Needless to say, I can think of no cons with the 41, I think 41 ammo is readily available!! 
I live in  Auburn. I visit Charlie Elliot here and there. If you like you can shoot my handloads and factory loads. See what you think..


----------



## HandgunHTR (Jan 28, 2013)

.44 Mag - Bullets, brass and ammo will be much easier to find.  Easy to load for as there is TONS of info available.  Guns tend to be easier on the wallet as they are more available as well.

.41 Mag - Recoil is less, performance is better (IMHO).  Ammo and brass is harder to find, but reloading for it is just as easy as reloading the .44 Mag.  The cool factor is definitely there as the .41 Mag is AWESOME!
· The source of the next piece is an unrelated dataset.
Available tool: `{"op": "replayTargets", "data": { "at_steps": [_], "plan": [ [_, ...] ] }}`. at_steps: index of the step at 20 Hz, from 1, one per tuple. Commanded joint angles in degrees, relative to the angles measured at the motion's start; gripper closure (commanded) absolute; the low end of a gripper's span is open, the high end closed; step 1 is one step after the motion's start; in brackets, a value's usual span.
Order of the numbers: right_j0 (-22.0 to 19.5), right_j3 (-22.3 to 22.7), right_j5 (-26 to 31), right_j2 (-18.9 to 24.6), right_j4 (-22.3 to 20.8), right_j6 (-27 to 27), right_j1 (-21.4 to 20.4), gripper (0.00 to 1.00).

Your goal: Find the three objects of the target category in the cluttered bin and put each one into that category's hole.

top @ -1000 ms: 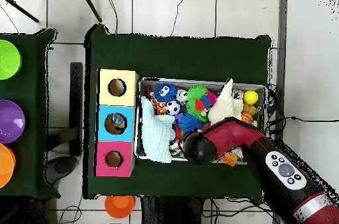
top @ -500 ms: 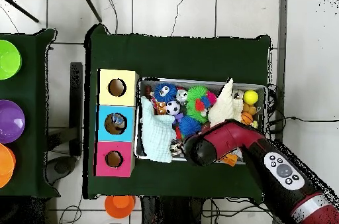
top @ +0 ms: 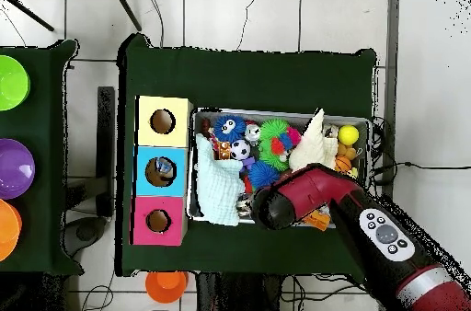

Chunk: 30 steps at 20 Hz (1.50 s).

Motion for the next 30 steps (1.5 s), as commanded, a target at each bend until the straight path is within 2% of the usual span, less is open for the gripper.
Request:
{"op": "replayTargets", "data": {
  "at_steps": [1,9,17,21,28,29,30],
  "plan": [
    [1.5,-2.7,8.4,-5.7,-3.4,-14.8,2.0,0.00],
    [4.5,-3.3,10.1,-9.1,-5.9,-16.4,0.7,0.00],
    [7.0,-4.0,11.1,-12.9,-7.9,-17.0,1.6,0.00],
    [8.1,-4.7,12.5,-14.5,-8.1,-17.8,2.6,0.00],
    [8.9,-5.2,13.3,-15.3,-5.9,-18.3,3.6,0.00],
    [8.9,-5.3,13.4,-15.6,-5.3,-18.6,3.7,1.00],
    [8.9,-5.3,13.8,-15.6,-5.1,-18.8,3.8,1.00]
  ]
}}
At the end of the day, it will really come down to personal preference as both will get the job done anywhere in North America.


----------



## NE GA Pappy (Jan 28, 2013)

You cant beat a Ruger Redhawk in either caliber. I have both and carry which one fits my mood that day.   They are both deadly and you can always shoot 44 special loads if you are practicing a lot. 

I say get both, and smile, smile, smile.


----------



## maximusmagee (Jan 29, 2013)

Boot said:


> If you don't handload, the 44 will be much easier to find ammo for. Something to keep in mind.
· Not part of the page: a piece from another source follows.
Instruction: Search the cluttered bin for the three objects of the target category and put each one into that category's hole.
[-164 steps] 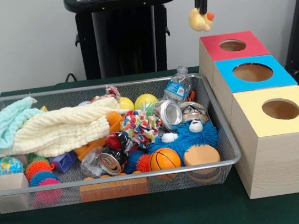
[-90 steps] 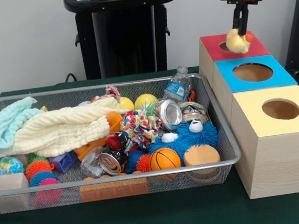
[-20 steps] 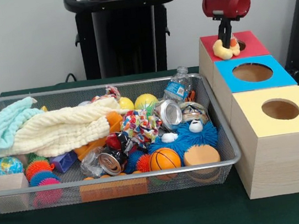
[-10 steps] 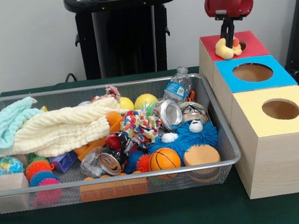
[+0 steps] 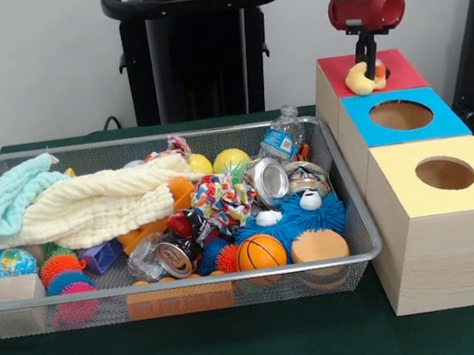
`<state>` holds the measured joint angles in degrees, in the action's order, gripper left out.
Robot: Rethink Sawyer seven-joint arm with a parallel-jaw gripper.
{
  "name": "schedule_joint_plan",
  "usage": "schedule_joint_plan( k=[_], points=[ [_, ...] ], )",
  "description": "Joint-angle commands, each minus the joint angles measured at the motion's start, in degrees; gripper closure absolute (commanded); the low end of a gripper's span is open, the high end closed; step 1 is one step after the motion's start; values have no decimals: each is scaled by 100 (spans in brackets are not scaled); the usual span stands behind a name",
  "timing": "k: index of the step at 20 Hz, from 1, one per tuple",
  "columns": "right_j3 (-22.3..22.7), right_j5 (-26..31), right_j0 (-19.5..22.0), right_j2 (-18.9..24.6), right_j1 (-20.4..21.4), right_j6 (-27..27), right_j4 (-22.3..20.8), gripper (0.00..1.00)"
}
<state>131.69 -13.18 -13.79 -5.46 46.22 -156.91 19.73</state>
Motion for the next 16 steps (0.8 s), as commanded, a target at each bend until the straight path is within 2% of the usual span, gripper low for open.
schedule_joint_plan(
  k=[1, 2, 7, 12, 16],
  points=[
    [-148, -245, 914, 2346, -1288, -1828, -255, 100],
    [-177, -311, 920, 2344, -1385, -1815, -233, 100],
    [-17, -679, 2189, 3620, -2167, -2149, -967, 100],
    [-81, -468, 3459, 4653, -3378, -2090, -1742, 100],
    [80, -357, 3522, 4773, -3328, -2322, -1544, 100]
  ],
)
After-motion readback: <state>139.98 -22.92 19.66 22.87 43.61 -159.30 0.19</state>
That's the main thing.  Other than that they are both awesome.  I think they are equals except with heavy weight bullets which I would give to the 44 magnum.


----------



## WTM45 (Jan 29, 2013)

Boot said:


> If you don't handload, the 44 will be much easier to find ammo for. Something to keep in mind.



A BIG something!

Variety in factory loadings should be a consideration as well.


----------



## frankwright (Jan 29, 2013)

HandgunHTR said:


> .44 Mag - Bullets, brass and ammo will be much easier to find.  Easy to load for as there is TONS of info available.  Guns tend to be easier on the wallet as they are more available as well.
> 
> .41 Mag - Recoil is less, performance is better (IMHO).  Ammo and brass is harder to find, but reloading for it is just as easy as reloading the .44 Mag.  The cool factor is definitely there as the .41 Mag is AWESOME!
> 
> At the end of the day, it will really come down to personal preference as both will get the job done anywhere in North America.
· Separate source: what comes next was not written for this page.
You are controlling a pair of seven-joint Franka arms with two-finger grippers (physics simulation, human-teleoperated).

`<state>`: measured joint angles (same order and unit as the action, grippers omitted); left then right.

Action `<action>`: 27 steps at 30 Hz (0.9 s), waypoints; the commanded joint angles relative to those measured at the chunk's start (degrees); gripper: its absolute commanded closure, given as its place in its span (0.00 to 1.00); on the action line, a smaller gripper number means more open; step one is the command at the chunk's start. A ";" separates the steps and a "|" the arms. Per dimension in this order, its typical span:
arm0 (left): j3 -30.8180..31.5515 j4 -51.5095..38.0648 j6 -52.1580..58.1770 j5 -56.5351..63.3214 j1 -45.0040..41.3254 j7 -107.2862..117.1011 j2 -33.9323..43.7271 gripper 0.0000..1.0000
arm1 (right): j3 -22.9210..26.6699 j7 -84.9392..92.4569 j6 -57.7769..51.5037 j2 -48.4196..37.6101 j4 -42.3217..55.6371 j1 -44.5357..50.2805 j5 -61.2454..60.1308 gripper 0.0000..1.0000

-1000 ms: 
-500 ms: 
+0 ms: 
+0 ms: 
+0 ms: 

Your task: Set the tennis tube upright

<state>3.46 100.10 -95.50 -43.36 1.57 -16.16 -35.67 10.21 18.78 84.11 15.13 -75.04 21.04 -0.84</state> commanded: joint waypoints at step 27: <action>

I can't say it any better. I have one S&W 44 mag (couldn't afford the .41) and three other .41 mags. We are sort of a cult


----------



## coachT (Jan 30, 2013)

What is the minimum barrel length I should consider in the .41 mag?  I know where one is for sale but don't know anything about it yet.  It sounds like I would be happy with the performance, so I am going to check into the specs on this particular .41 mag.  Thanks


----------



## Larry Rooks (Jan 30, 2013)

I would consider handloading regardless of which caliber you choose.  I got em both both, plus the 45 Colt and love em all.  The 41 mag kills em just as dead as either of the others too.  Ammo prices now are on the high side (Idiot in whitehouse) and they may continue to rise.  Handloads are much cheaper once you get set up.  That is if you shoot a good bit.  I like the shorter barrels, due to carrying ease, all mine are 4 5/8 inch and nothing has ever walked off from either.  I do like the S&W mod 57 or 657 in 6 inch


----------



## coachT (Jan 30, 2013)

Hand loading is no problem as well.  I have worked up some good loads for my hunting rifles and don't have a problem doing the same for the revolver.  Ammo is not a big concern because I know I can get my hands on plenty of factory loads and save the brass.


----------



## 7Mag Hunter (Jan 30, 2013)

Can't speak about the .41 mag, but have handloaded and hunted
with a 44mag for 20yrs.....5 yrs with a Super Blackhawk....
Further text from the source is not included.